Research Papers used to have style. What happened?
Author: Roger's Bacon
Big thanks to NewScience for sponsoring this essay (originally released 8/11/22).
Roger’s Bacon is a writer, teacher, and co-founder of Seeds of Science.
Stay tuned for a big announcement from SoS coming next week!
The advocates of the new science in the seventeenth century so reacted against the excesses of stylistic artistry that a reluctance to use any artistry at all seems to have prevailed ever since.
Since the founding of the first scientific journal in 1665, there have been calls to do away with stylistic elements in favor of clarity, concision, and precision.
In 1667, Thomas Sprat urged members of the Royal Society to “reject all the amplifications, digressions, and swellings of style; to return back to the primitive purity, and shortness, when men delivered so many things, almost in an equal number of words.” Some 200 years later, Charles Darwin said much the same: “I think too much pains cannot be taken in making the style transparently clear and throwing eloquence to the dogs” (Aaronson, 1977).
Darwin and Sprat eventually got their way. Modern scientific writing is homogenous, cookie-cutter, devoid of style. But scientific papers weren’t always like this.
Writing in The Last Word On Nothing blog, science journalist Roberta Kwok explains how old articles differ from their modern counterparts:
1. Scientists used to admit when they don’t know what the hell is going on.

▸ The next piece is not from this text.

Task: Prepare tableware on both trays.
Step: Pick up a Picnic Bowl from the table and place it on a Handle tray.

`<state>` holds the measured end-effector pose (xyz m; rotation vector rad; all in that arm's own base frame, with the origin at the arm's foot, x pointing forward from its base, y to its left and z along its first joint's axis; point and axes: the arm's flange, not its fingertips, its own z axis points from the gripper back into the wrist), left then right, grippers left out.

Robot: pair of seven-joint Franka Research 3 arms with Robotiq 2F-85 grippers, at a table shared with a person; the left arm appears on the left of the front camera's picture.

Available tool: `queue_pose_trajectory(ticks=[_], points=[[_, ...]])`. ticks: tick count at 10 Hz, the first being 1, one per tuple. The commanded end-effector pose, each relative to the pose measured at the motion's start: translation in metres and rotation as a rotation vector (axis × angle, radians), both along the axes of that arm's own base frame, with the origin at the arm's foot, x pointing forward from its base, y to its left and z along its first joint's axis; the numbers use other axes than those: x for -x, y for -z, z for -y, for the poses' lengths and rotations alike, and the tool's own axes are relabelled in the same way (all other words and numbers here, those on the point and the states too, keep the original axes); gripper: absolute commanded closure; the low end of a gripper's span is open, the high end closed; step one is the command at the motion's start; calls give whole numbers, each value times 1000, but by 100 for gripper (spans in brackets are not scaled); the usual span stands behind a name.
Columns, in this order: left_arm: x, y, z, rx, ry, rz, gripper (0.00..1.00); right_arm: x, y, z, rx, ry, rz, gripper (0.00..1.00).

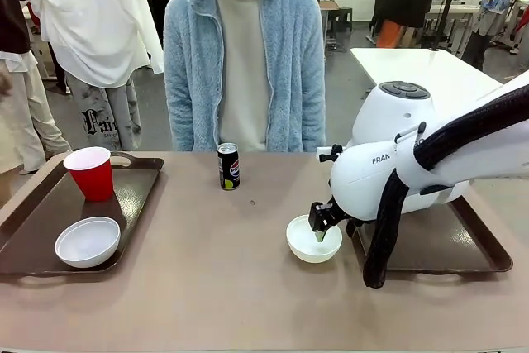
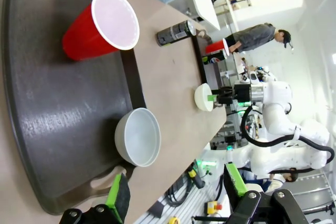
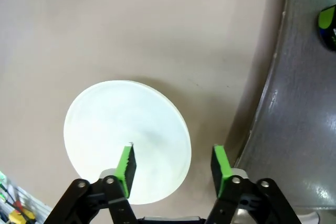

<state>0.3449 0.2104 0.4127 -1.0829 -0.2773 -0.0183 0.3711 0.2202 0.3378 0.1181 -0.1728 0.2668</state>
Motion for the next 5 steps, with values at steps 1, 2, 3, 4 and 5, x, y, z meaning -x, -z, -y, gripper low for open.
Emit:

When philosopher Pierre Gassendi tried to capture observations of Mercury passing in front of the Sun in 1631, he was beset by doubts:
“[T]hrown into confusion, I began to think that an ordinary spot would hardly pass over that full distance in an entire day. And I was undecided indeed… I wondered if perhaps I could not have been wrong in some way about the distance measured earlier.”
2. They get excited and use italics.
In 1892, a gentleman named William Brewster observed a bird called a northern shrike attacking a meadow mouse in Massachusetts. After tussling with its prey, he wrote, “[t]he Shrike now looked up and seeing me jumped on the mouse with both feet and flew off bearing it in its claws.”
3. They write charming descriptions.
Here’s French scientist Jean-Henri Fabre rhapsodizing about the emperor moth in his book, The Life of the Caterpillar (1916):
Who does not know the magnificent Moth, the largest in Europe, clad in maroon velvet with a necktie of white fur? The wings, with their sprinkling of grey and brown, crossed by a faint zig-zag and edged with smoky white, have in the centre a round patch, a great eye with a black pupil and a variegated iris containing successive black, white, chestnust and purple arcs.
All this to say: Scientists in the pre-modern era wrote freely, despite calls to do away with that freedom. At some point, narrative and literary styles vanished and were replaced with rigid formats and impoverished prose. The question now is: Have we gone too far in removing artistry from scientific writing?
A Brief History
To answer this question, we must first understand how we got here — when and why did our modern writing style first evolve? To my knowledge, there has not been a rigorous, empirical analysis of this topic. Such an undertaking would be difficult because style is not amenable to a simple definition. The percentage of papers written in IMRAD format (Introduction, Methods, Results, and Discussion) over time, though, may be a useful proxy for stylistic rigidity (Figure 1).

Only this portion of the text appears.